Burnout y altas capacidades

Para: Adulto en autodescubrimiento

La mente intensa se quema distinto: no solo por exceso de carga, sino por defecto de sentido. Señales específicas del burnout en perfiles AACC y las palancas reales de prevención y salida.

El burnout clásico se explica por sobrecarga: demasiado trabajo, demasiado tiempo. En los perfiles de alta capacidad aparece además una variante que descoloca a quien la sufre: quemarse sin exceso aparente de carga. El trabajo es asumible; lo inasumible es su vacío.

Las tres rutas al burnout AACC

Por infracarga (boreout): años de tareas por debajo de la capacidad producen un desgaste real — apatía, irritabilidad, autoestima erosionada — que la persona vive con culpa («cómo me voy a quejar, si esto es fácil»).

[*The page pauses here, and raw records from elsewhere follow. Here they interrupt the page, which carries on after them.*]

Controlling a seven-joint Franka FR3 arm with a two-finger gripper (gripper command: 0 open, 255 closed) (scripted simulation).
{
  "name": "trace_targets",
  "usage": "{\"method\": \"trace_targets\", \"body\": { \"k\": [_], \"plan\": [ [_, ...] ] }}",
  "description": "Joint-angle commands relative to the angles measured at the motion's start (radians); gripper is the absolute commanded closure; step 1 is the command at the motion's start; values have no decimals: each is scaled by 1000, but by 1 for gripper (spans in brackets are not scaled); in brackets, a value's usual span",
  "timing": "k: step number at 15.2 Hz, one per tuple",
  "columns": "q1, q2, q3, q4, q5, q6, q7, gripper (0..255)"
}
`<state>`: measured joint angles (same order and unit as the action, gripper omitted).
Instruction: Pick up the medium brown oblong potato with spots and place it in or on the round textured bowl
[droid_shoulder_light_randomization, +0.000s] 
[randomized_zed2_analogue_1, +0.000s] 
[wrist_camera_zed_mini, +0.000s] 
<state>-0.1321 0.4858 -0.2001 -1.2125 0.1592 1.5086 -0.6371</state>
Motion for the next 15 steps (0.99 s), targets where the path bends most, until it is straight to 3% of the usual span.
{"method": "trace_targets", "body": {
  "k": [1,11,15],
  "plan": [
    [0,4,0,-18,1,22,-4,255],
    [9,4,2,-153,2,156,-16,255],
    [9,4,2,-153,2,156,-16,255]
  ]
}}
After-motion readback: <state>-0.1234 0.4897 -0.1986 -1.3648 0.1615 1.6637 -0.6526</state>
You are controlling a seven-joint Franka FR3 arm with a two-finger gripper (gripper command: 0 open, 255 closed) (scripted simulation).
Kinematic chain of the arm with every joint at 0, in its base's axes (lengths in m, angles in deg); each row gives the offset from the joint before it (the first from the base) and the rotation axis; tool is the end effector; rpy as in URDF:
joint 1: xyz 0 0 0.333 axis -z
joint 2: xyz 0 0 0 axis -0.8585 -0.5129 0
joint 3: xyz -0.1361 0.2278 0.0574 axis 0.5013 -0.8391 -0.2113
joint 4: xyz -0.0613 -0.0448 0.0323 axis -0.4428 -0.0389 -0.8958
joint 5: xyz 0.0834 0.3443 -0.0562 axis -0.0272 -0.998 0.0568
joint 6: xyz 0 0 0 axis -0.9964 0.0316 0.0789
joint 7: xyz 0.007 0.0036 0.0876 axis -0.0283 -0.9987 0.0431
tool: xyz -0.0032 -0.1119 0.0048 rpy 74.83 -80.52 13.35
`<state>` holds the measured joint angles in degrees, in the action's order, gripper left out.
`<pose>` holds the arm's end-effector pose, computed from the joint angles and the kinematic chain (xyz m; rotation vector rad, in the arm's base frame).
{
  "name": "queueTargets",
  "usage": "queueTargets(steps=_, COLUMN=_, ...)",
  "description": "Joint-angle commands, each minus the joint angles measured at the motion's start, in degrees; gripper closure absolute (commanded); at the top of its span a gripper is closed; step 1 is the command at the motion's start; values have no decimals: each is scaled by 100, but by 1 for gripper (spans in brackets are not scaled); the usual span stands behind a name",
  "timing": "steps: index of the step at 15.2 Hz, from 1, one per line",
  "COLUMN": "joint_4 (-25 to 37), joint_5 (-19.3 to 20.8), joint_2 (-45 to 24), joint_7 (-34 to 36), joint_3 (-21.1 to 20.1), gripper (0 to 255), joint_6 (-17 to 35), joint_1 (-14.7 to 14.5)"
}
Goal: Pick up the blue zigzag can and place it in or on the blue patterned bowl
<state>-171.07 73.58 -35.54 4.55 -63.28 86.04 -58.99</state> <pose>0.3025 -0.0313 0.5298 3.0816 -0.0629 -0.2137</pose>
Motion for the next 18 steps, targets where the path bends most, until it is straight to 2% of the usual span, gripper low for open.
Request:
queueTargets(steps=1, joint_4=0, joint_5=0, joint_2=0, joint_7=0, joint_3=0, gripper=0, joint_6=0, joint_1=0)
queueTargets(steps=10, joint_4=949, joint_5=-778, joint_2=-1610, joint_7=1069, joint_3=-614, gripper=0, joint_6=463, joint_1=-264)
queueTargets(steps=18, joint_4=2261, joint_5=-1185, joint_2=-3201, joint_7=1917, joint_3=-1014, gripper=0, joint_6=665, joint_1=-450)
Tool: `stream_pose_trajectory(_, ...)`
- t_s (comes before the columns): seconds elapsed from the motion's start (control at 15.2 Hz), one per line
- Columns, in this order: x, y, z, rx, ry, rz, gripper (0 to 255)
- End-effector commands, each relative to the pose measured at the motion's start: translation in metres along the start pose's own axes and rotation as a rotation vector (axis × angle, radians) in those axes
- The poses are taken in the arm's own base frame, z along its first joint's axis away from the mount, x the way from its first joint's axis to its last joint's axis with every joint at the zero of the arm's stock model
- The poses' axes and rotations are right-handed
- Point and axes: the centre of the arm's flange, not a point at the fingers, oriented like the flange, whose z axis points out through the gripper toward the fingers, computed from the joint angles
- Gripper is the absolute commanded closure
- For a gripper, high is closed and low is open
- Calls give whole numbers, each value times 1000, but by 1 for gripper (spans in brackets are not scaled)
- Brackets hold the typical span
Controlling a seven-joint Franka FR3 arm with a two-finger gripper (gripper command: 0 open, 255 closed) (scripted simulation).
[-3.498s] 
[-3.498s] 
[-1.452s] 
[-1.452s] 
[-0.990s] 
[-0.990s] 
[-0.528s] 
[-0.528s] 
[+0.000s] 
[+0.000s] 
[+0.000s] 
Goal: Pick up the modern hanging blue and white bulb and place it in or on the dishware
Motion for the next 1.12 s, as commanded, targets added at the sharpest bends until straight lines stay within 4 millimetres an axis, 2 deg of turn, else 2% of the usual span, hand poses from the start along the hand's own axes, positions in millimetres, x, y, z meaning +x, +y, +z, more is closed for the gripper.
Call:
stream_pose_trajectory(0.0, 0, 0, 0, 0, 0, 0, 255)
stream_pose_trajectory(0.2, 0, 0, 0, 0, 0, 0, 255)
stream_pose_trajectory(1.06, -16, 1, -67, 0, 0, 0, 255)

El aburrimiento crónico es un estresor, aunque el discurso social no lo reconozca.

Por sobreexigencia interna: el perfeccionismo y la autoexigencia convierten cualquier puesto en una trituradora. La organización pide 7; la persona se pide 11, revisa de más, no delega y no celebra nada porque todo era mejorable.

Por fricción de sentido: la necesidad de propósito y coherencia choca con procesos absurdos, decisiones que se ven venir mal y jerarquías lentas. La mente que no puede dejar de ver los problemas, y no tiene poder para arreglarlos, se agota en la impotencia.

Señales específicas

Cinismo creciente hacia un trabajo que «objetivamente está bien»; fantasías recurrentes de huida total (la panadería, el pueblo); anestesia intelectual — no apetece ni lo que siempre apeteció —; e hiperactividad compensatoria fuera del trabajo hasta el agotamiento.

Palancas que funcionan

  • Diagnóstico honesto de la ruta: ¿me sobra carga, me falta reto o me falta sentido? Las salidas son distintas y equivocarse de palanca cronifica.
  • Job crafting: renegociar el contenido real del puesto — proyectos nuevos, formación, mentoría interna — antes de quemar la nave.
  • Bajar la autoexigencia de lo irrelevante: decidir conscientemente qué merece un 10 y qué merece un 7. El perfeccionismo indiscriminado es el enemigo.
  • Reto extramuros: cuando el trabajo no puede dar más, un proyecto propio con sustancia reparte el peso del sentido.
  • Ayuda profesional si hay síntomas físicos, insomnio persistente o anestesia emocional: el burnout instalado no se sale solo con vacaciones.